How to plan for a potential hike in the capital gains inclusion rate
With the federal budget now set for March 22, 2017, investors with significant accrued capital gains in their securities portfolios are wondering whether a hike to the capital gains inclusion rate could be in the cards on budget day and, if so, is there anything they can do it about now.
Of course, investors need only be concerned with capital gains taxes if they hold appreciated investments in non-registered accounts. Under the current tax rules, if you dispose of capital property (other than your principal residence) for a profit, only 50 per cent of the capital gain is included in taxable income. Historically, the inclusion rate has been increased to 66.67 per cent in 1988, then increased again to 75 per cent in 1990, before being dropped back down a decade later to 66.67 per cent on Feb. 28, 2000 and then further reduced on Oct.18, 2000 to 50 per cent, where it has remained until today. But rumours have been circulating for weeks in the investment community that the inclusion rate may go back up on budget day.
Don’t let the tax tail wag the investment dog
A report authored last month by economist and lawyer Peter Spiro of the Mowat Centre, an independent public policy think-tank located at the School of Public Policy & Governance at the University of Toronto, sheds some light on the history of the reduced inclusion rate, among other tax preferences for investment income, asking whether these tax breaks can be justified on the grounds that they improve economic performance.
Spiro refers to oft-cited arguments justifying a reduced tax rate for capital gains on the basis that it encourages entrepreneurial risk-taking and compensates for “illusory” capital gains that are due to inflation. He contends that the reduced inclusion rate “does not target either of these well. The aim of avoiding tax on inflationary gains would be better achieved by explicitly exempting the portion of a capital gain that is due to general inflation. To the extent that it does encourage risk taking, it is questionably targeted.
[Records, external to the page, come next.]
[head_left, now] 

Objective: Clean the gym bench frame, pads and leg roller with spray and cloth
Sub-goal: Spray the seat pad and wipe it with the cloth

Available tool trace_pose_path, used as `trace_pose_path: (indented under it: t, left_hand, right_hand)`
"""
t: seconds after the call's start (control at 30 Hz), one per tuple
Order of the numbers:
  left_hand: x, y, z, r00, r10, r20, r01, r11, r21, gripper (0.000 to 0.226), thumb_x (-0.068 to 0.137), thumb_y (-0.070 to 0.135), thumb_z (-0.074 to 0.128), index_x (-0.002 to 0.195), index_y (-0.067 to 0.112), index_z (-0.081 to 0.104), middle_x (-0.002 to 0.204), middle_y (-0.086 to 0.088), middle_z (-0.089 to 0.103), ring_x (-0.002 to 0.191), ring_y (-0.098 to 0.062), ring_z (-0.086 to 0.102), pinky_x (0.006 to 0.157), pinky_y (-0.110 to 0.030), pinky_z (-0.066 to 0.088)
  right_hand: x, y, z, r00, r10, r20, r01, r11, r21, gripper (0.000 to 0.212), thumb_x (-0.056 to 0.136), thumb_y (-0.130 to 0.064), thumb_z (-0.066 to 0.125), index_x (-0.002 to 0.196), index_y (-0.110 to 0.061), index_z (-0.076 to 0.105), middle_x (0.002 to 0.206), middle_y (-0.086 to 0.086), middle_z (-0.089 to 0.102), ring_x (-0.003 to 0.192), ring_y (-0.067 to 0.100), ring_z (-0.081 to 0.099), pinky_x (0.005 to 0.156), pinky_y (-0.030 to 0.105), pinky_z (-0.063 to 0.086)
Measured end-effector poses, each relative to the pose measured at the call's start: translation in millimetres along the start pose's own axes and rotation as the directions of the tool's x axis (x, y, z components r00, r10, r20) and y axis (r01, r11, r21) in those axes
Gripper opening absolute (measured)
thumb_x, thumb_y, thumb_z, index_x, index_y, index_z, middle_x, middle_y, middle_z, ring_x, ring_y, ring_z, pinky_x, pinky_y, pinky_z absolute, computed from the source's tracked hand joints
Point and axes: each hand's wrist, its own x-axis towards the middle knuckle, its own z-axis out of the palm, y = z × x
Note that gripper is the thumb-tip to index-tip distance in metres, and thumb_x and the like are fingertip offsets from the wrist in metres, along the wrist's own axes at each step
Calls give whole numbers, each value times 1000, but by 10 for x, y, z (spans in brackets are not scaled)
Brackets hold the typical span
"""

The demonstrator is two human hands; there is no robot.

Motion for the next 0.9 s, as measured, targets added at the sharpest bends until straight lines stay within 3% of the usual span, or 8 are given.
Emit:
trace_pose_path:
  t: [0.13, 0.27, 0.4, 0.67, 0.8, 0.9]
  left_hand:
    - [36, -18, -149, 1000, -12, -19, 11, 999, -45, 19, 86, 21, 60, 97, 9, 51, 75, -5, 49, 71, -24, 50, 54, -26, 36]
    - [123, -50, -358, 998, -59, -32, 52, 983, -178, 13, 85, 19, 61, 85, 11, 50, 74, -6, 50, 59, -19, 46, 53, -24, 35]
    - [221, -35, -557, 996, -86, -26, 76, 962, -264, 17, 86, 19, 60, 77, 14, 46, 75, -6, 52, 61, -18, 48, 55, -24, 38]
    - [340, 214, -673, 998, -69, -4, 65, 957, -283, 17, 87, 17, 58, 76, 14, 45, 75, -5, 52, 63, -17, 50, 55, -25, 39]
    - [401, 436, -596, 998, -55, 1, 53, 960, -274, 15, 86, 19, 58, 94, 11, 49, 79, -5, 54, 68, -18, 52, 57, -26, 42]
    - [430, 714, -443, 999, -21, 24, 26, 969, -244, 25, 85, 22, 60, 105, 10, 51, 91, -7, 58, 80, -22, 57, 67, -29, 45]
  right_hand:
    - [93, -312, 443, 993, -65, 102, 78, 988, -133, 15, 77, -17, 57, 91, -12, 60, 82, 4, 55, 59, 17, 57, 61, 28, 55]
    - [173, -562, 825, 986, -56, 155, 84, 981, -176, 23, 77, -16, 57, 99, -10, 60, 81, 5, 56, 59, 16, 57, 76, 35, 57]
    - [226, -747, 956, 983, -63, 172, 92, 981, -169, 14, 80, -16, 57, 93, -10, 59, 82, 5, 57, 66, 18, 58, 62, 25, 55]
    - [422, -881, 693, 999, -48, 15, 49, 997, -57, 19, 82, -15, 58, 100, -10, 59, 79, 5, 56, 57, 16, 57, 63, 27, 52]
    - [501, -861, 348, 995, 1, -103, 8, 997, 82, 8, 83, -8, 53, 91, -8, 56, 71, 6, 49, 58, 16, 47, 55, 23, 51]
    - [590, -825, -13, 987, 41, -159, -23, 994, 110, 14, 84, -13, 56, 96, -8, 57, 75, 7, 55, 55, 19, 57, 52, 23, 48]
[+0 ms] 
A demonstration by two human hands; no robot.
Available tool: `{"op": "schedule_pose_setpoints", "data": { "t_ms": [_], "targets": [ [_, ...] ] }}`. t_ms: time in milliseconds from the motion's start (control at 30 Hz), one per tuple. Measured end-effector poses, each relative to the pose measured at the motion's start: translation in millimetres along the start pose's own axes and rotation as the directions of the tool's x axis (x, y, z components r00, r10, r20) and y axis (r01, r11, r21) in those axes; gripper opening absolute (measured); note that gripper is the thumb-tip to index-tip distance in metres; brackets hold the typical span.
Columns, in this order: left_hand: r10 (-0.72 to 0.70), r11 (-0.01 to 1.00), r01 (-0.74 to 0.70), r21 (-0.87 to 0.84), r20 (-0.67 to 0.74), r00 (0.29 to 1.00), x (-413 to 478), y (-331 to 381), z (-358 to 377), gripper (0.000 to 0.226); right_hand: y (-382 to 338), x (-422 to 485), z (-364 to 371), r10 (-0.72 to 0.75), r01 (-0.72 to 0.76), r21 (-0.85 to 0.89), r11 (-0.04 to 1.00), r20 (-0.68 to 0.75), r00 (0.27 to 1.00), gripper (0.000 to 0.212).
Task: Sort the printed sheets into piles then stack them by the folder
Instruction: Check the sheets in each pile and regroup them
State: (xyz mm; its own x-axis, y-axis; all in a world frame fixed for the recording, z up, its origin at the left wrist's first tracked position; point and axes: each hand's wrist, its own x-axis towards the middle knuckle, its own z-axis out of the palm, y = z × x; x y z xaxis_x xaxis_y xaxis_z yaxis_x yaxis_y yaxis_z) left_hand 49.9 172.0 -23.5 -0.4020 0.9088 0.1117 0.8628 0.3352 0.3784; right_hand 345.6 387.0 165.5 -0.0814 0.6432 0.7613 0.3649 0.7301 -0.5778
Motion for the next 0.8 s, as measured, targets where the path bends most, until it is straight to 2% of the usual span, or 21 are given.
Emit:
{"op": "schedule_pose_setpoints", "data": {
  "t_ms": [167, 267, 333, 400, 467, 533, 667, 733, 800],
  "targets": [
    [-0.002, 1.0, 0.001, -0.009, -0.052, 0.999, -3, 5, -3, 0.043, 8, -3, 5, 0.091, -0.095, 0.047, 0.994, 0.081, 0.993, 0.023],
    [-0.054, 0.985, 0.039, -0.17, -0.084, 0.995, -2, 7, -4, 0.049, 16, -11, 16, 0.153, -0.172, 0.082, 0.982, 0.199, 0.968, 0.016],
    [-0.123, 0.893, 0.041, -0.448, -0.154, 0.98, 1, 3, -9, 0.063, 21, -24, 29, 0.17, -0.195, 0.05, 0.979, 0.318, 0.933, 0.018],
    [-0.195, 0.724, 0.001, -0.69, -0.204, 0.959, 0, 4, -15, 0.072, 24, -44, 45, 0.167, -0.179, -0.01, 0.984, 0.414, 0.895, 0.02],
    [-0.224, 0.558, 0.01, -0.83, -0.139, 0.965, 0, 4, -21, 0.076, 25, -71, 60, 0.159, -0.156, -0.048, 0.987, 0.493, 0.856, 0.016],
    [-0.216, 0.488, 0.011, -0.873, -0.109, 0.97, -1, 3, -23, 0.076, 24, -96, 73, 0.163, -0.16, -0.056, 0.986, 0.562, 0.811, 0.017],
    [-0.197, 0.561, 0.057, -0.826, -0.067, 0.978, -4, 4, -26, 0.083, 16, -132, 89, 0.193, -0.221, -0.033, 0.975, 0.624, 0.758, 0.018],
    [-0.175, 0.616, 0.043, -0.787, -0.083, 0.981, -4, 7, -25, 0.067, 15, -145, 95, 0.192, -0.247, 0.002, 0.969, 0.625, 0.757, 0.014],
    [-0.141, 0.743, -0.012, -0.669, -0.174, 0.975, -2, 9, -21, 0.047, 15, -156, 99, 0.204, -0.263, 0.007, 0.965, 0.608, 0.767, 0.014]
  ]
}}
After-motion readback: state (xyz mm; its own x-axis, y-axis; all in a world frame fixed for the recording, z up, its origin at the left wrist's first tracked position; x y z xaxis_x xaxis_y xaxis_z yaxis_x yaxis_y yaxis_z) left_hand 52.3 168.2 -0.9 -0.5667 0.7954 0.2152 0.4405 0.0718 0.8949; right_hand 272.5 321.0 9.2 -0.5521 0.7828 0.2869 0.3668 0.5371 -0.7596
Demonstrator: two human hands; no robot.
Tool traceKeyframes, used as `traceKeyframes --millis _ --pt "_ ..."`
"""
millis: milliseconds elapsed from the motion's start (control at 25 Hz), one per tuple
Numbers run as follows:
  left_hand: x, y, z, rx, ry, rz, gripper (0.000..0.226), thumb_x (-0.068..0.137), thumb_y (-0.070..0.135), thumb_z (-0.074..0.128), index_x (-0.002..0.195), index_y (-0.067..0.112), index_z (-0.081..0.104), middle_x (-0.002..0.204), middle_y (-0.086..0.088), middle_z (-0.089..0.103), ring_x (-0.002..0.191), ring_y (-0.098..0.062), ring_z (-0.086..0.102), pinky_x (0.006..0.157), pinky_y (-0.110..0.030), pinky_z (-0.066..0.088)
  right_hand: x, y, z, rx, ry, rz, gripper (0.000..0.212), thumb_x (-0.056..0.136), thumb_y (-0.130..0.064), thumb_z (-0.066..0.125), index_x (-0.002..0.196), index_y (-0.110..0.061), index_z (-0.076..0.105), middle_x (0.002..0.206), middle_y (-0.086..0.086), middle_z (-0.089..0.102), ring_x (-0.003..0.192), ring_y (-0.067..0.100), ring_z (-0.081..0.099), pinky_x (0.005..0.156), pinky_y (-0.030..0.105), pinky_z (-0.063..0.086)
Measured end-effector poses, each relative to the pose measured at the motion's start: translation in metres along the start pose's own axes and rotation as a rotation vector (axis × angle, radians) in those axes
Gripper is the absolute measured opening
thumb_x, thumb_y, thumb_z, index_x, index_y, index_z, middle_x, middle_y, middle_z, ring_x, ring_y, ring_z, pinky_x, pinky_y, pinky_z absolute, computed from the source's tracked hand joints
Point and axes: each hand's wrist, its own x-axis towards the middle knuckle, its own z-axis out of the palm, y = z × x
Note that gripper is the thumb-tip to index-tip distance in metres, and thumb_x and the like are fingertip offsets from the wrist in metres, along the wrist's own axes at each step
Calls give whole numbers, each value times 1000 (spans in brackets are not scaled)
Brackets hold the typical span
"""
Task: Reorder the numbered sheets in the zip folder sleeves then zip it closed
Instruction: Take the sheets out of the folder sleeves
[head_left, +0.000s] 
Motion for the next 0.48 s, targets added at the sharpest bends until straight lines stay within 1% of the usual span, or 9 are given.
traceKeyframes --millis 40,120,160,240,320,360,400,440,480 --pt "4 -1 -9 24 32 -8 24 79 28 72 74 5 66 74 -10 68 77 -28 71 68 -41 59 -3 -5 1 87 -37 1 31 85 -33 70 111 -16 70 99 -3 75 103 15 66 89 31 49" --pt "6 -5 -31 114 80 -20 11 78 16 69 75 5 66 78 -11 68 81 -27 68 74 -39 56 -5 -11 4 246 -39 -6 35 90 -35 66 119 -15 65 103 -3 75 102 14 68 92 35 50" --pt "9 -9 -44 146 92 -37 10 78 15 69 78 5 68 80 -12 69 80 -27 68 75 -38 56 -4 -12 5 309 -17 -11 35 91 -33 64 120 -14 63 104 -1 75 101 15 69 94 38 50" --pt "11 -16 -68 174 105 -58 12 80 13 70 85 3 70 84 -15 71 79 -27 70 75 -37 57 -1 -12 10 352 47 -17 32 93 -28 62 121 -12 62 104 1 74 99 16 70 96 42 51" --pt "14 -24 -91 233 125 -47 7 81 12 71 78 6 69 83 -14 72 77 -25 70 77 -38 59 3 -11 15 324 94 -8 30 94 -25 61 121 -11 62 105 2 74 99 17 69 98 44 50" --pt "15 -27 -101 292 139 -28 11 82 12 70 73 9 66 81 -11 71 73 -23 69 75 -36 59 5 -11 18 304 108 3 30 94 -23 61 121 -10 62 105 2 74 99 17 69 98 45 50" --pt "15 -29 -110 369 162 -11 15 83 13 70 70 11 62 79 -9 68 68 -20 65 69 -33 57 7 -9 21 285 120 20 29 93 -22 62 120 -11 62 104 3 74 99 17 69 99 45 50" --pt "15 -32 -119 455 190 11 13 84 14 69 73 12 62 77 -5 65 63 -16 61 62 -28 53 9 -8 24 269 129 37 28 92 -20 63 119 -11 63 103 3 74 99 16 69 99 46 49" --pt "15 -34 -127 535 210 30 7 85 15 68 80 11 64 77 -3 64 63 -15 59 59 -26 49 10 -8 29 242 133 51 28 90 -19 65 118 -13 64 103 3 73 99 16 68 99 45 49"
It provides just as much of a tax break to Canadians who speculate on foreign stock markets as to those who create new businesses in Canada.”
If you’re among those investors who fear that the government may, indeed, increase the inclusion rate, what can you do about it now? The easy thing to do is simply sell your appreciated assets and lock-in your capital gains tax bill at the current 50 per cent inclusion rate. But the problem with that is that if it didn’t make sense to sell an asset prior to a potential tax-rate increase, the fear of such an increase shouldn’t change your investment decision. As we often say, “don’t let the tax tail wag the investment dog.”
But there may be ways to have your cake and eat it too, albeit with some additional tax planning complexity and compliance costs. This week, in a note to clients, law firm McCarthy Tétrault LLP explained that it may be possible, depending on your circumstances, to crystallize any latent capital gains on your assets in order to benefit from the current inclusion rate. In addition, it may be possible to implement a crystallization strategy without having to pay tax in respect of the resulting capital gains if an increase to the inclusion rate is not enacted. It warned that these crystallization reorganizations would have to be completed before March 22, 2017 to be effective and as a result, “The window of opportunity is therefore closing quickly.”
Nigel Johnston, a tax partner in McCarthy’s Toronto office, explains that the basic strategy for appreciated securities is to sell the securities before the budget date to a Canadian holding company (either new or existing) in exchange for shares with a fair market value (FMV) equal to the FMV of the securities being transferred. This is a taxable transaction and triggers the capital gain.
If the March 22nd budget increases the capital gains inclusion rate, you do nothing more and have crystallized the gain at the current, 50 per cent inclusion rate. The cost of the securities to the Canadian holdco will be the securities’ FMV.
If, on the other hand, the budget does nothing, you file a “section 85” rollover election and elect that the securities be sold for tax purposes at their adjusted cost base (“ACB” or tax cost) so that no gain is realized. The cost of the securities to the Canadian holdco will be the elected amount (i.e. your ACB).
But, warns Johnston, “Since the strategy (assuming the inclusion rate is increased) involves paying the tax today (albeit at the lower inclusion rate), it doesn’t make sense if you are not contemplating a sale of the securities in the near future.”
That’s because taxes will be paid earlier than they otherwise would be and thus the time value of money needs to be considered in determining whether this strategy makes sense. In addition, you will now own your investment portfolio through a corporation, which adds a layer of complexity that you may not want. Annual corporate tax returns will need to be filed for the corporation and, if you want to take investment income out of the holdco, the corporation will have to declare dividends, which involve director’s resolutions and filing of T5 information tax slips.
So, is it worth doing?
“There have been lots of these rumours in the past, and nothing has happened. But if you do nothing, you could wake up on March 23 wishing you had done something,” adds Johnston.